Si B memiliki pola pikir yang berbeda dengan si A, si B lebih memilih mengevaluasi dan melihat potensi dia sesungguhnya ke arah mana. Idealisme yang dibangun tidak memperbudak dirinya. Si B berusaha membuat alternatif idealisme yang baru yang berpotensi berbuah lebih baik bagi kehidupannya.
Setiap orang pasti mempunyai harapan dan cita-cita atau kondisi kehidupan yang ideal menurut pribadinya. Entah itu pekerjaan, pendidikan, pasangan dan status sosial di tengah masyarakat.
Idealisme-idealisme tersebut tidak ada salahnya untuk diusahakan dan dipertahankan. Akan tetapi, ketika idealisme tersebut bergeser menjadi segalanya, menjadi keyakinan yang harus dipaksakan kemudian menganggap kehidupan tidak akan baik-baik saja tanpa terwujudnya idealisme tersebut.
Saat itulah orang itu secara tidak langsung telah menganggap idealismenya sebagai Tuhan bagi dirinya sendiri. Ia jatuh pada kondisi mempertuhankan Idealismenya (dalam bahasa al-Qur’an menjadikan hawa nafsu sebagai Tuhan-Tuhan mereka).
Si A bisa jadi merupakan tipe orang yang jatuh pada fase mempertuhankan idealisme. Sementara si B hanya jatuh pada fase mempertahankan, walaupun akhirnya tidak bisa dipertahankan juga.

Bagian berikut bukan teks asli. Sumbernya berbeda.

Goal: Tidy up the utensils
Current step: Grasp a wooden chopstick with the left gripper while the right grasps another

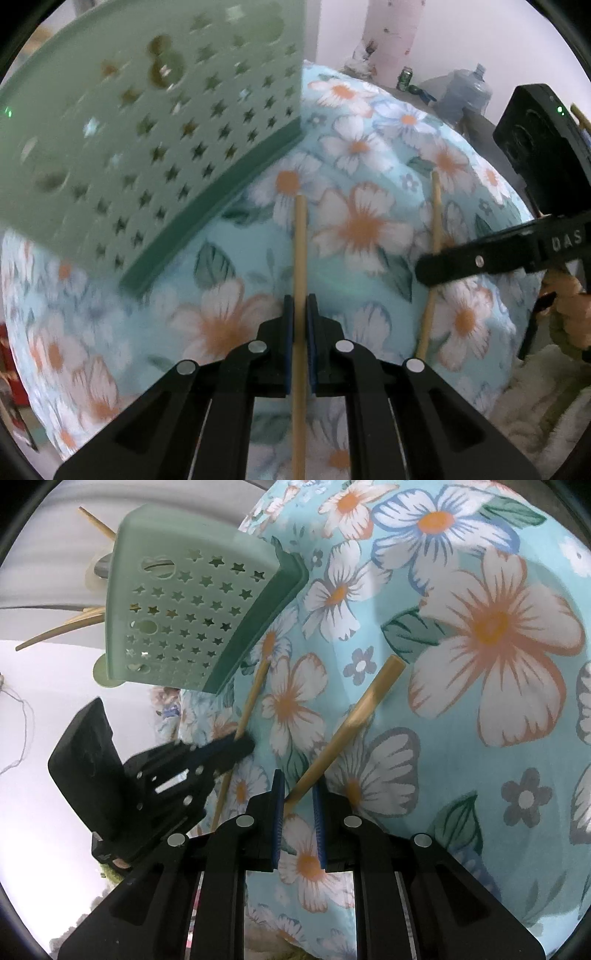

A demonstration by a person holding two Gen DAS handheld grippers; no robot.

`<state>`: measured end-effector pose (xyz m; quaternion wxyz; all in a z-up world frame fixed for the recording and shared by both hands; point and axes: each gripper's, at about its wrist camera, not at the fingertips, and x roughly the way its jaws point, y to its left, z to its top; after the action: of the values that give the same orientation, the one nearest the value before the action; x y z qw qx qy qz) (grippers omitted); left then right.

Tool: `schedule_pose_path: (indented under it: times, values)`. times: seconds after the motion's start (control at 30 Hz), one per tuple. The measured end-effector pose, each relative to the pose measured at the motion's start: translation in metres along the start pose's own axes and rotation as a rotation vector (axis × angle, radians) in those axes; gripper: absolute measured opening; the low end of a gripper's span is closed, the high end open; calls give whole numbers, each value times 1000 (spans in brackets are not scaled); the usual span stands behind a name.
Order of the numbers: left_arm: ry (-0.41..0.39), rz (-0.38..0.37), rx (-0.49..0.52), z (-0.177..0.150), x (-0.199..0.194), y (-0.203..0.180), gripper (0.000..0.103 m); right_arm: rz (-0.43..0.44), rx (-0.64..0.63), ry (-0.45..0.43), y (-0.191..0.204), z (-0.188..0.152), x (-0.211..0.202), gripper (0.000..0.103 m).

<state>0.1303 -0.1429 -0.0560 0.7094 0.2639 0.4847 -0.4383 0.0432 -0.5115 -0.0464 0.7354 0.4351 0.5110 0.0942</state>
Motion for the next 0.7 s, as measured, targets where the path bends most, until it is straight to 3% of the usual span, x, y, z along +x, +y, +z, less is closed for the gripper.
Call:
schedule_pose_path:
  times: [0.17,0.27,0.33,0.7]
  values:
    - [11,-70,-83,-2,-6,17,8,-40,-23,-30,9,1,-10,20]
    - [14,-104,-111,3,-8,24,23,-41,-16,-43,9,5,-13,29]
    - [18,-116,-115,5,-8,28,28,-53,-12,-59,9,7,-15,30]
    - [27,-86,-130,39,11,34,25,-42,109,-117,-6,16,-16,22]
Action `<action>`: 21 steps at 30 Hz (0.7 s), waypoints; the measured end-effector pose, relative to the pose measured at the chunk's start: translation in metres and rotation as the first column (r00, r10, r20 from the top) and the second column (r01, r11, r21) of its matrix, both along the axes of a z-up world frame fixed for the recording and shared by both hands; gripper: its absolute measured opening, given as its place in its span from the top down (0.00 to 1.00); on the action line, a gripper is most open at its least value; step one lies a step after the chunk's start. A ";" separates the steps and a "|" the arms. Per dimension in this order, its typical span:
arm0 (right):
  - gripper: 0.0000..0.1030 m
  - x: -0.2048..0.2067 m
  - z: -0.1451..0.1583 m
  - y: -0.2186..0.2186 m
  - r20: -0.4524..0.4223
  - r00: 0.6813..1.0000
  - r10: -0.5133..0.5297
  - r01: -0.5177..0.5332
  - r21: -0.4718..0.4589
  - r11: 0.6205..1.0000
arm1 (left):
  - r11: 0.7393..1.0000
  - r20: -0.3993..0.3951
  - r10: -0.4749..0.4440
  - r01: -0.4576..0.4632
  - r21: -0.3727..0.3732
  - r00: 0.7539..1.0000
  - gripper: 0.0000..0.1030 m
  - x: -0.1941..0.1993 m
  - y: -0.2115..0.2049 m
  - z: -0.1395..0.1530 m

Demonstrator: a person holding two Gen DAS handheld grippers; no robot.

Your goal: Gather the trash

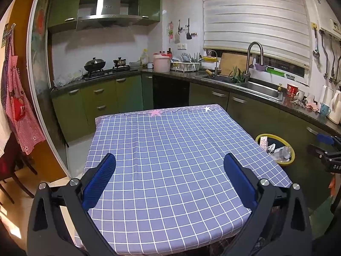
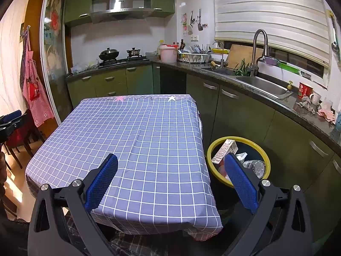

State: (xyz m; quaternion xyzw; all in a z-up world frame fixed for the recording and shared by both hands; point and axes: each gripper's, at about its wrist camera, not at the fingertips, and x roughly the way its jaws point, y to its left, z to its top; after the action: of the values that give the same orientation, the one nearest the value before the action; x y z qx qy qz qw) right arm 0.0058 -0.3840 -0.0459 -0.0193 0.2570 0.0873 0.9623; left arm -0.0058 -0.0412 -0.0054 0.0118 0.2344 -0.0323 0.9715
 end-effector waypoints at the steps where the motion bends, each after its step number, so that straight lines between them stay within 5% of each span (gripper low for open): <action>1: 0.05 0.000 0.000 0.000 -0.001 1.000 0.001 -0.001 0.001 1.000 | 1.000 0.000 0.001 -0.001 0.000 1.000 0.06 0.000 0.000 -0.001; 11: 0.05 0.004 -0.003 -0.002 -0.007 1.000 0.005 -0.005 -0.001 1.000 | 1.000 0.045 0.029 -0.030 0.009 0.999 0.06 -0.002 0.001 -0.002; 21: 0.05 0.007 -0.007 -0.003 -0.015 1.000 0.011 -0.011 -0.002 1.000 | 1.000 -0.012 0.014 -0.014 -0.019 1.000 0.06 0.010 0.008 -0.006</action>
State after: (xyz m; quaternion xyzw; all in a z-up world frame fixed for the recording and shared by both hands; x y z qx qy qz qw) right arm 0.0131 -0.3874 -0.0529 -0.0211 0.2641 0.0927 0.9598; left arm 0.0042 -0.0330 -0.0116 0.0005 0.2397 -0.0277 0.9704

Karenannya, tidak berarti yang harus dipertahankan menjadi harus dipertuhankan. Idealisme bukan Tuhan, ia hanya kondisi kejiwaan yang muncul, bisa jadi baik atau bisa jadi buruk.
Dalam konteks seperti ini kita bisa memperhatikan sosok pemuda, yang biasanya dilekatkan sebagai seorang idealis yang sedang tumbuh. Pemuda, remaja, mahasiswa, sejauh penglihatan penulis kadang-kadang bingung bila dihadapkan dengan realitas yang majemuk. Banyak di antara mereka yang mengubur idealisme yang baik dan membuangnya ke tong sampah.
Tidak sedikit juga di antaranya yang mempertuhankan idealisme sehingga pantang menurunkan ego. Hemat penulis menjadi pemuda itu harus pintar dan cerdas dalam memahami idealisme yang dibangunnya. Serta cukup wawasan tentang bagaimana menempatkan idealisme tersebut dalam konteks tertentu.
Sebab itu, berbicara idealisme itu bukan hanya berbicara tentang teks (pikiran, harapan, cita-cita). Namun idealisme juga berbicara tentang konteks (keadaan atau situasi) seperti apa.
Momentum sumpah pemuda merupakan momen yang tepat untuk menggalang idealisme kembali para pemuda. Idealisme yang dibangun dalam rangka menumbuhkan jiwa berbangsa dan bernegara. Idealisme yang membangun dan menyatupadukan. Idealisme yang merubah keadaan menjadi lebih baik bukan sebaliknya.
Salam dari Cipadung! Selamat hari sumpah pemuda!